Soul Underground: before the beginning
The roots of Soul Underground go back to September 1982, and a freezing, warehouse-like space in Manchester. It’s three-quarters empty, the sound system is terrible, but the music – the music is something else.
The DJ – local hero Hewan Clarke – is switching between funk, electro, hip hop and obscure New York underground disco. Peech Boys moves into D-Train, into ESG’s Moody, ACR’s ‘Shack Up’, into Cabaret Voltaire’s Yashar, into the otherworldly Planet Rock. To me, this is music from another world. More than that, it’s music genres clashing, feeding off each other and creating something new.
Forward to mid-1987. I’m working as a freelance photographer and living a double life. There are the rent-paying jobs, snapping businessmen for hipsters’ bible Accountancy Age. And then there’s the work I love, capturing the emerging London hip hop scene – graffiti artists, breakdancers, DJs and rappers.

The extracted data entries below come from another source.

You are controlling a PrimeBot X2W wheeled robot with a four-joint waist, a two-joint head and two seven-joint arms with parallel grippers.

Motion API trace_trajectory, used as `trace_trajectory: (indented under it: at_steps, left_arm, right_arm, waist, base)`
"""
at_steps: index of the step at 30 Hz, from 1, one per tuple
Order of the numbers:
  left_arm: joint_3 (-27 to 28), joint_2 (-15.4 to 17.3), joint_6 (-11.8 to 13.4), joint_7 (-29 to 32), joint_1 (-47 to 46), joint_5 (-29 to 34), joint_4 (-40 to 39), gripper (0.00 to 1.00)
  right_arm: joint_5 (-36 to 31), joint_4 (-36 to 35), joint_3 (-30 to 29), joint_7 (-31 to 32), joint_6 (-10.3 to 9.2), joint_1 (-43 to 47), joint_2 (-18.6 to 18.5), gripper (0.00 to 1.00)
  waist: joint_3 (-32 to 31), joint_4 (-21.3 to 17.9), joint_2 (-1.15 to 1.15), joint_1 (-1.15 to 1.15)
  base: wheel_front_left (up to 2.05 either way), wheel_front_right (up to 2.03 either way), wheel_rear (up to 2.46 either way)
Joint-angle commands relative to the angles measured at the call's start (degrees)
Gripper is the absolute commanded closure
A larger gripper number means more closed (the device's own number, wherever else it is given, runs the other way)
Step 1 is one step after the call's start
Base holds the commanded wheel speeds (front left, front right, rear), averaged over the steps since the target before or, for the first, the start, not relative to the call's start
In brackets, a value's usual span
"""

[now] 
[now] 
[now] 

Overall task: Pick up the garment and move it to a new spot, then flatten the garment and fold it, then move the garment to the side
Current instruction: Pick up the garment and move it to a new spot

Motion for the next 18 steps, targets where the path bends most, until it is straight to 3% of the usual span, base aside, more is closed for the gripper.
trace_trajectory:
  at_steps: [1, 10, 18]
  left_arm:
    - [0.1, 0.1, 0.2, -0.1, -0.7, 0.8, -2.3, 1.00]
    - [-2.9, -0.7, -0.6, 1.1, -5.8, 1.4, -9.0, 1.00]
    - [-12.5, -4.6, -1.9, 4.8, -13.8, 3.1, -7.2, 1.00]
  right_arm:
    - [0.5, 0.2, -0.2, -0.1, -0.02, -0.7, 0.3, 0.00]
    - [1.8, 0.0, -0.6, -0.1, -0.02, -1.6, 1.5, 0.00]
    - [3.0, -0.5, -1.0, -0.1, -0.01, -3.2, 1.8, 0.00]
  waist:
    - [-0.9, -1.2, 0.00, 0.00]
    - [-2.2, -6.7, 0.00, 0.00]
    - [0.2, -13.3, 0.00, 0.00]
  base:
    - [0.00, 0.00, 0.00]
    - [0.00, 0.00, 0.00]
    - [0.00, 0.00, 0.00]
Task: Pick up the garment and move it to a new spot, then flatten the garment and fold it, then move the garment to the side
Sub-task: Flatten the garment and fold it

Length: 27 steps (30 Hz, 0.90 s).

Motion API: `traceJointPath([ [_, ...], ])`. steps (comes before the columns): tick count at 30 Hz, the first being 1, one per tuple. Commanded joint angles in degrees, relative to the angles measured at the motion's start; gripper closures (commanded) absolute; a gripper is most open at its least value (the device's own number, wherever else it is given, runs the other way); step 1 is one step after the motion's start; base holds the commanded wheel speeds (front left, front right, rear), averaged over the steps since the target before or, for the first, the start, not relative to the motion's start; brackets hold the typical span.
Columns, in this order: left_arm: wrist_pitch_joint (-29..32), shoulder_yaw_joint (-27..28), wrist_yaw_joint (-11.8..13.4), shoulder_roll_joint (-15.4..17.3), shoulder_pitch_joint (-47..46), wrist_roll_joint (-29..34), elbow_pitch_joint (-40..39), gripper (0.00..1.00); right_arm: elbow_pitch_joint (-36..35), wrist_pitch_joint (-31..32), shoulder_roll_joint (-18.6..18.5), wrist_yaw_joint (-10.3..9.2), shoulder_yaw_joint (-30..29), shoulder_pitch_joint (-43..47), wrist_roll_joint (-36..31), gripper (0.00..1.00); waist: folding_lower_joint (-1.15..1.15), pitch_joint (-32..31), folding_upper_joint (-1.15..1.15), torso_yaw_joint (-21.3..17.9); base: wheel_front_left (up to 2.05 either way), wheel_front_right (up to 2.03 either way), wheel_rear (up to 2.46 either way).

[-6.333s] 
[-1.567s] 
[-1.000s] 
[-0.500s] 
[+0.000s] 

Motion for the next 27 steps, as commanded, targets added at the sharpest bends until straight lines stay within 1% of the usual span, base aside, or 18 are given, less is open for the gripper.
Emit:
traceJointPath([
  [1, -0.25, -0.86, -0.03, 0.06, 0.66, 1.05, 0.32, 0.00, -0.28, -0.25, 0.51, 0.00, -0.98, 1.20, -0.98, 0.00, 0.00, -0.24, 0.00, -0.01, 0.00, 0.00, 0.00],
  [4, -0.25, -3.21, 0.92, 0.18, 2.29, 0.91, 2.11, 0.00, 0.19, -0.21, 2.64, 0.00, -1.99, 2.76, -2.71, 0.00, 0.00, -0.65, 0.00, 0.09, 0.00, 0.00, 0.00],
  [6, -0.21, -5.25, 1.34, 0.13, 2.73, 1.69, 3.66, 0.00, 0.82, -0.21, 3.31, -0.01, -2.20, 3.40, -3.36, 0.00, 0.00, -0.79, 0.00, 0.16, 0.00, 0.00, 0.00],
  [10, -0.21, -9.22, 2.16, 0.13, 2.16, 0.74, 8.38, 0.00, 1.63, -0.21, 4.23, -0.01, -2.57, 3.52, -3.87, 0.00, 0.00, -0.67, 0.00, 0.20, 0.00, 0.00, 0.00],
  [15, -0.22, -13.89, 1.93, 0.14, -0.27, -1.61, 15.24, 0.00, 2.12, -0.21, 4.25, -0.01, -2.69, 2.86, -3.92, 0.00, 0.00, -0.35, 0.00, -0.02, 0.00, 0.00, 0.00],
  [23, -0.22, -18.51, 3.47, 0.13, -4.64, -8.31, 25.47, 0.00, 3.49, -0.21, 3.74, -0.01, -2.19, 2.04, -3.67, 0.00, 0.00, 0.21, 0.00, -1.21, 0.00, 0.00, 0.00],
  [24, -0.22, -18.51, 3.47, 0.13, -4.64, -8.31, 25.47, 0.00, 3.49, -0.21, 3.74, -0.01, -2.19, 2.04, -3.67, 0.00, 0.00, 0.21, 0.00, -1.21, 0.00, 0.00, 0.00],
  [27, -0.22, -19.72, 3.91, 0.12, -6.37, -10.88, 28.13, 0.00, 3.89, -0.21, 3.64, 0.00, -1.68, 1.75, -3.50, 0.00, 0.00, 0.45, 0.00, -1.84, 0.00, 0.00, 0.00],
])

I’ll be photographing the graffiti around Ladbroke Grove in the morning, then spending an afternoon trying to get an interesting shot of a bedroom mixer cutting his Ultimate Breaks & Beats LPs.
By now, hip hop has evolved since the early days of electro and “hotel, motel” rapping: it’s three years since Run-DMC’s stark, brilliant debut LP, and two since LL Cool J’s minimalist B-Boy classic I Need A Beat. And, of course, there’s Public Enemy’s Yo! Bum Rush The Show – one of the scariest and most exciting records I’ve ever heard.
And now, rap music is looking to soul, funk, even jazz for inspiration – fuelled by, and fuelling, the growing rare groove scene. Inspired by these obscure break beats, a whole new generation is discovering ’70s funk and soul through club nights like Norman Jay’s Good Times, the Soul II Soul nights at The Africa Centre and Simon Goffe’s Across The Tracks.
At the same time, Jay Strongman has brought his eclectic taste and warehouse vibe to the West End, playing anything from electro to heavy funk and rockabilly to a black and white crowd at The Mud. Fashion victims and soul boys mix happily with West London breakdancers. It’s a musical and cultural fusion you’d be hard-pushed to find today.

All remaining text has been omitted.